EXERCISE GOAL: Down to the last line, set the entries down again exactly.

─── DATA FOR ANALYSIS

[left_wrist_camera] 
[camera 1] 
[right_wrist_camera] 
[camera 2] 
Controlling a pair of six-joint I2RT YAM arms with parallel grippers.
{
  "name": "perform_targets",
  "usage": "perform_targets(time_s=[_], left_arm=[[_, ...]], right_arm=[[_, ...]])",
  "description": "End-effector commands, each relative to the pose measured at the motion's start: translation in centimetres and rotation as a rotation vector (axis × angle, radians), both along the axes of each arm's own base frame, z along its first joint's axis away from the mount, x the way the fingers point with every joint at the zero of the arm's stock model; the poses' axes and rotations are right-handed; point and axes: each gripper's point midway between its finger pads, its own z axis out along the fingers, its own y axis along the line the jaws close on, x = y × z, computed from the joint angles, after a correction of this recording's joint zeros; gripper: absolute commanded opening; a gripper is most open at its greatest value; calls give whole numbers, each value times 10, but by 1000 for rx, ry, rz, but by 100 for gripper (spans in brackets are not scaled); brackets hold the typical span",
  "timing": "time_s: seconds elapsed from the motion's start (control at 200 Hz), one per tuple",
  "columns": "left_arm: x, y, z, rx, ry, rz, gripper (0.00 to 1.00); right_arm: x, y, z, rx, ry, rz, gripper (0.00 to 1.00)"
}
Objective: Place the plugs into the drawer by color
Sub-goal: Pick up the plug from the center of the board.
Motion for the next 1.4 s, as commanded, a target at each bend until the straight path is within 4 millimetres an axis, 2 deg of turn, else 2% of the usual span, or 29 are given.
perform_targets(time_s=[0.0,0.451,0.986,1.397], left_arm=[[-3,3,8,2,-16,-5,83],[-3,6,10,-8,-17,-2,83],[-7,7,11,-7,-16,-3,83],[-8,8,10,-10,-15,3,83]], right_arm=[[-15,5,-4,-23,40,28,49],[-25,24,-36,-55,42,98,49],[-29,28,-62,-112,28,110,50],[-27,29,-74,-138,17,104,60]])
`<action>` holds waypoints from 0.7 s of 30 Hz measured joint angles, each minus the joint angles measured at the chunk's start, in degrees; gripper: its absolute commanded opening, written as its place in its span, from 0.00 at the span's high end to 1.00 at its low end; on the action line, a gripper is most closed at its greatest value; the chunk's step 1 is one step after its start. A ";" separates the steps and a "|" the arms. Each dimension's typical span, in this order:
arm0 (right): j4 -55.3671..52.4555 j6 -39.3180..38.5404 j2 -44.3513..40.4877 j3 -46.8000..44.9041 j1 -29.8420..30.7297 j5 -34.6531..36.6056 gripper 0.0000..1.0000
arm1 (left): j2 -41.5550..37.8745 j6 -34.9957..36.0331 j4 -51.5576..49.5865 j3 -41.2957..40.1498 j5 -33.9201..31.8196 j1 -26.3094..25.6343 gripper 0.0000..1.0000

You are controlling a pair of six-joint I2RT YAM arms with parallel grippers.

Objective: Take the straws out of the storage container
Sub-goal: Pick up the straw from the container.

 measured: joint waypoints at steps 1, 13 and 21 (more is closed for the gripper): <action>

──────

RESPONSE AREA:
[left_wrist_camera] 
[camera 1] 
[right_wrist_camera] 
[camera 2] 
Controlling a pair of six-joint I2RT YAM arms with parallel grippers.
{
  "name": "perform_targets",
  "usage": "perform_targets(time_s=[_], left_arm=[[_, ...]], right_arm=[[_, ...]])",
  "description": "End-effector commands, each relative to the pose measured at the motion's start: translation in centimetres and rotation as a rotation vector (axis × angle, radians), both along the axes of each arm's own base frame, z along its first joint's axis away from the mount, x the way the fingers point with every joint at the zero of the arm's stock model; the poses' axes and rotations are right-handed; point and axes: each gripper's point midway between its finger pads, its own z axis out along the fingers, its own y axis along the line the jaws close on, x = y × z, computed from the joint angles, after a correction of this recording's joint zeros; gripper: absolute commanded opening; a gripper is most open at its greatest value; calls give whole numbers, each value times 10, but by 1000 for rx, ry, rz, but by 100 for gripper (spans in brackets are not scaled); brackets hold the typical span",
  "timing": "time_s: seconds elapsed from the motion's start (control at 200 Hz), one per tuple",
  "columns": "left_arm: x, y, z, rx, ry, rz, gripper (0.00 to 1.00); right_arm: x, y, z, rx, ry, rz, gripper (0.00 to 1.00)"
}
Objective: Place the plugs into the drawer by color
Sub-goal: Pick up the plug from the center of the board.
Motion for the next 1.4 s, as commanded, a target at each bend until the straight path is within 4 millimetres an axis, 2 deg of turn, else 2% of the usual span, or 29 are given.
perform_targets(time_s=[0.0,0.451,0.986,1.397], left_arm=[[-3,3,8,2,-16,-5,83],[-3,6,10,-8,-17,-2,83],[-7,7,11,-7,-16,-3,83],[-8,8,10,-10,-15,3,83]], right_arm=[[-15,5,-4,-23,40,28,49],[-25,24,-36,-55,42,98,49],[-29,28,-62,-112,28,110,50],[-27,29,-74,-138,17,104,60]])
`<action>` holds waypoints from 0.7 s of 30 Hz measured joint angles, each minus the joint angles measured at the chunk's start, in degrees; gripper: its absolute commanded opening, written as its place in its span, from 0.00 at the span's high end to 1.00 at its low end; on the action line, a gripper is most closed at its greatest value; the chunk's step 1 is one step after its start. A ";" separates the steps and a "|" the arms. Each dimension's typical span, in this order:
arm0 (right): j4 -55.3671..52.4555 j6 -39.3180..38.5404 j2 -44.3513..40.4877 j3 -46.8000..44.9041 j1 -29.8420..30.7297 j5 -34.6531..36.6056 gripper 0.0000..1.0000
arm1 (left): j2 -41.5550..37.8745 j6 -34.9957..36.0331 j4 -51.5576..49.5865 j3 -41.2957..40.1498 j5 -33.9201..31.8196 j1 -26.3094..25.6343 gripper 0.0000..1.0000

You are controlling a pair of six-joint I2RT YAM arms with parallel grippers.

Objective: Take the straws out of the storage container
Sub-goal: Pick up the straw from the container.

 measured: joint waypoints at steps 1, 13 and 21 (more is closed for the gripper): <action>

This answer leaves nothing further to address.